OK. If this happened to me, I’d place the most importance on my personal experience — if I were a successful professional with no history of unethical behavior, I’d say “uh-oh…maybe these scans aren’t such a reliable indicator of personality after all.” I would not say, “uh-oh, I must be a psychopath.”
But guess what interpretation Fallon put on it? He got genetic tests.
But when he underwent a series of genetic tests, he got more bad news. “I had all these high-risk alleles for aggression, violence and low empathy,” he says, such as a variant of the MAO-A gene that has been linked with aggressive behavior. Eventually, based on further neurological and behavioral research into psychopathy, he decided he was indeed a psychopath—just a relatively good kind, what he and others call a “pro-social psychopath,” someone who has difficulty feeling true empathy for others but still keeps his behavior roughly within socially-acceptable bounds.
Wow. And then he starts self-rationalizing. He’s aggressive when he plays games, therefore his diagnosis must be true. He admits that maybe this isn’t as clear-cut as he thinks.
But the fact that a person with the genes and brain of a psychopath could end up a non-violent, stable and successful scientist made Fallon reconsider the ambiguity of the term. Psychopathy, after all, doesn’t appear as a formal diagnosis in the Diagnostic and Statistical Manual of Mental Disorders in part because it encompasses such a wide range of symptoms. Not all psychopaths kill; some, like Fallon, exhibit other sorts of psychopathic behavior.

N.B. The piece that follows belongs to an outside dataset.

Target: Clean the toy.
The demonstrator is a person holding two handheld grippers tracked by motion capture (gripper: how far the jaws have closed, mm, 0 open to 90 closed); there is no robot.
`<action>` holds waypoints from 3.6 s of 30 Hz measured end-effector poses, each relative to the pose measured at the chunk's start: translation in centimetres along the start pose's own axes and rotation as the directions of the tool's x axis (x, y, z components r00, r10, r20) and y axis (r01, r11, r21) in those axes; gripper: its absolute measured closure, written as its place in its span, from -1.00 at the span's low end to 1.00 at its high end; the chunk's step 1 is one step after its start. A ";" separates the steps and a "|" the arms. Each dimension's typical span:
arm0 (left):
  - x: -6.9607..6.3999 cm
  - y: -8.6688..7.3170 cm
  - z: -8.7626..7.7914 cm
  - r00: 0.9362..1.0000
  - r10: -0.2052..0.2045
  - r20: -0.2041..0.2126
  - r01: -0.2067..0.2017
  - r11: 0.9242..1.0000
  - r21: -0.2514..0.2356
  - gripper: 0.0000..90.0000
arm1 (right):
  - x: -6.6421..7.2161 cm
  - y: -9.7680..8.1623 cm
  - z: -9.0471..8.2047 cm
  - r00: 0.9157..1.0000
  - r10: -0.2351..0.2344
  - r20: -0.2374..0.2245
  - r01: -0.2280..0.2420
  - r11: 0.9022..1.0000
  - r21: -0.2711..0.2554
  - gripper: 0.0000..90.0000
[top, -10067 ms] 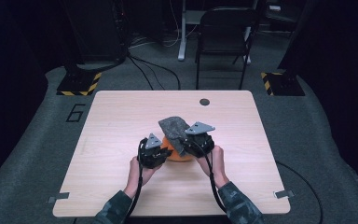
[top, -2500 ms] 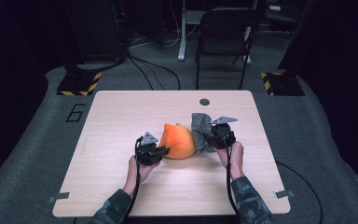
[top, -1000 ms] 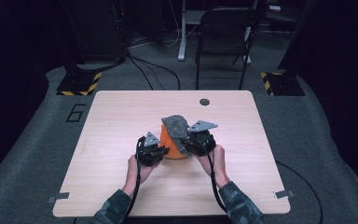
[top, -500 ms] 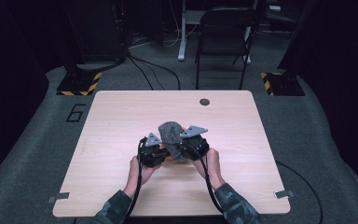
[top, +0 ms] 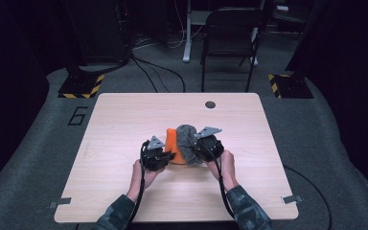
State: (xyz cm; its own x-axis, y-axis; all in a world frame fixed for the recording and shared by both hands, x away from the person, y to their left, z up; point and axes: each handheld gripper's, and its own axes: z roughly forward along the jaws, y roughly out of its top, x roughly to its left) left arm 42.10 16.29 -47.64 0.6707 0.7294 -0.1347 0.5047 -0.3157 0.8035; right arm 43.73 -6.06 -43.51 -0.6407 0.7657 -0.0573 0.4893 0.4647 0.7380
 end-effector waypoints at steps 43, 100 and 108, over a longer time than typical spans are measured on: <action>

But one thing he doesn’t consider? That maybe PET scans and genetic tests aren’t as robust and interpretable as he thinks. What I find personally chilling is that he so blithely considers a scan or a gene so definitive that he will defend a diagnosis of psychopathy in himself; does he also judge the subjects of his research on the basis of these abstractions rather than on their behavior?